DATASET —
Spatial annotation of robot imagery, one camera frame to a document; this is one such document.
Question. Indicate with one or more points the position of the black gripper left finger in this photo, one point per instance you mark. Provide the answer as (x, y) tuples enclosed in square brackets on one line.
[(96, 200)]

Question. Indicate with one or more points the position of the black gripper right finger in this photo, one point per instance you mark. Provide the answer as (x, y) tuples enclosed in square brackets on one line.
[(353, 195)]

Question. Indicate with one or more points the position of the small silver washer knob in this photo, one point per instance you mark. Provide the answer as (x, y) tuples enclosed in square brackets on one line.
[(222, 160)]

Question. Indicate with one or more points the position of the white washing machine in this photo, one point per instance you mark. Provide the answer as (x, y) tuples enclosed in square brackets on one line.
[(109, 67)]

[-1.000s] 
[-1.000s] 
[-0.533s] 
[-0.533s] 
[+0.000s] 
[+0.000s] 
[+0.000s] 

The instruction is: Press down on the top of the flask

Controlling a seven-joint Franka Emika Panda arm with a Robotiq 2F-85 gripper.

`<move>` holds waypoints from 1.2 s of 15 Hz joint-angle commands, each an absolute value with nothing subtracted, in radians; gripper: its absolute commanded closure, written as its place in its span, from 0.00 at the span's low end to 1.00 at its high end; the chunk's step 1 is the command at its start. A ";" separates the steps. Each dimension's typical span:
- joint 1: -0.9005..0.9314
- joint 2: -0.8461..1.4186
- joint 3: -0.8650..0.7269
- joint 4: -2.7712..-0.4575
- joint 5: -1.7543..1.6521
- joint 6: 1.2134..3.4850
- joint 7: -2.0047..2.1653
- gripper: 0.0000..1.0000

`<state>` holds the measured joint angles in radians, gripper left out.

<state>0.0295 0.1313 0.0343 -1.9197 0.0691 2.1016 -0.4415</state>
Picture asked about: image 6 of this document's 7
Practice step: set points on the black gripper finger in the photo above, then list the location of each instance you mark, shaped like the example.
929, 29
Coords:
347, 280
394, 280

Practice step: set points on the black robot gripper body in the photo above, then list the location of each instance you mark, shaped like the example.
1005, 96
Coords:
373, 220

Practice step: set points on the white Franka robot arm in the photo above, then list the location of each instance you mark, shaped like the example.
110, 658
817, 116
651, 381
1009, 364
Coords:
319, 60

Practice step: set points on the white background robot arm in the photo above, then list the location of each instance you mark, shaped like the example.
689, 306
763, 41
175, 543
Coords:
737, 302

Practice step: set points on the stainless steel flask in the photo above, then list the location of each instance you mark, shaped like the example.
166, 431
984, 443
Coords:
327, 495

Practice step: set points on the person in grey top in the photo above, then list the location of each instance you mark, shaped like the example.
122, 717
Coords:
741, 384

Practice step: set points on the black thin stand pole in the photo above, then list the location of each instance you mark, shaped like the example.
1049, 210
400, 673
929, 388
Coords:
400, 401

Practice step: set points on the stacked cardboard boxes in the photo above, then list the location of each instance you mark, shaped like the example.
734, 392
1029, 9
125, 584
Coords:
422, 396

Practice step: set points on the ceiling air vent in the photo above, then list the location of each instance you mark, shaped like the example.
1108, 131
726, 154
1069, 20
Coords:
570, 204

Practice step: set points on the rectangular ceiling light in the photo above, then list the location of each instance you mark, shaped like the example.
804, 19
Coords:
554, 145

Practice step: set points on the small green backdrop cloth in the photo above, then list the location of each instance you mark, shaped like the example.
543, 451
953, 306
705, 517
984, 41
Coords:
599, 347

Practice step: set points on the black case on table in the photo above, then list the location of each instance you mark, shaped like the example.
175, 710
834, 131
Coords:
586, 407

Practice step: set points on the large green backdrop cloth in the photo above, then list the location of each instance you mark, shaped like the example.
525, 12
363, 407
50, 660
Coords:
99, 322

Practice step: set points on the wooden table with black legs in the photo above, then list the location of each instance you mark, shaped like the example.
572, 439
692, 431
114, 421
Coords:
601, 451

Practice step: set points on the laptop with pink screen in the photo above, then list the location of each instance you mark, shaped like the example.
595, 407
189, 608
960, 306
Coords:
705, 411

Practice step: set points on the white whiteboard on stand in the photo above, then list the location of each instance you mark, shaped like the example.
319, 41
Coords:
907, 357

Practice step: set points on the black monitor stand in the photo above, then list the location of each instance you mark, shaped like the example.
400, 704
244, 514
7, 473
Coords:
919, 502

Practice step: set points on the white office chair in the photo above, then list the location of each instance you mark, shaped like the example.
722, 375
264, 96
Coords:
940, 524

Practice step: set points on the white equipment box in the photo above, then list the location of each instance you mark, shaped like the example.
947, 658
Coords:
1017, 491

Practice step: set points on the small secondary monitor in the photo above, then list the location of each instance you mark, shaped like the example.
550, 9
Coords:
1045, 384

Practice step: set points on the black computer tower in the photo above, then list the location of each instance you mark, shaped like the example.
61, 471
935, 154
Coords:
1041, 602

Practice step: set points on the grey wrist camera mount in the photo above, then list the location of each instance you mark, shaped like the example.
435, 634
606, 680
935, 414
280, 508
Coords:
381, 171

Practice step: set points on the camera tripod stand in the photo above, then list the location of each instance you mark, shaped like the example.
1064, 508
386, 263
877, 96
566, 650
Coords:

WHAT YOU SHOULD DO — All lines above from the one containing "Controlling a seven-joint" to the one containing "- joint 1: -0.9005..0.9314" must be repeated exactly, both lines included, and no others.

EXERCISE RESPONSE —
Controlling a seven-joint Franka Emika Panda arm with a Robotiq 2F-85 gripper.

`<move>` holds waypoints from 1.2 s of 15 Hz joint-angle commands, each an absolute value with nothing subtracted, in radians; gripper: its absolute commanded closure, written as its place in its span, from 0.00 at the span's low end to 1.00 at its high end; the chunk's step 1 is the command at its start. A ";" separates the steps. Each dimension's typical span:
- joint 1: -0.9005..0.9314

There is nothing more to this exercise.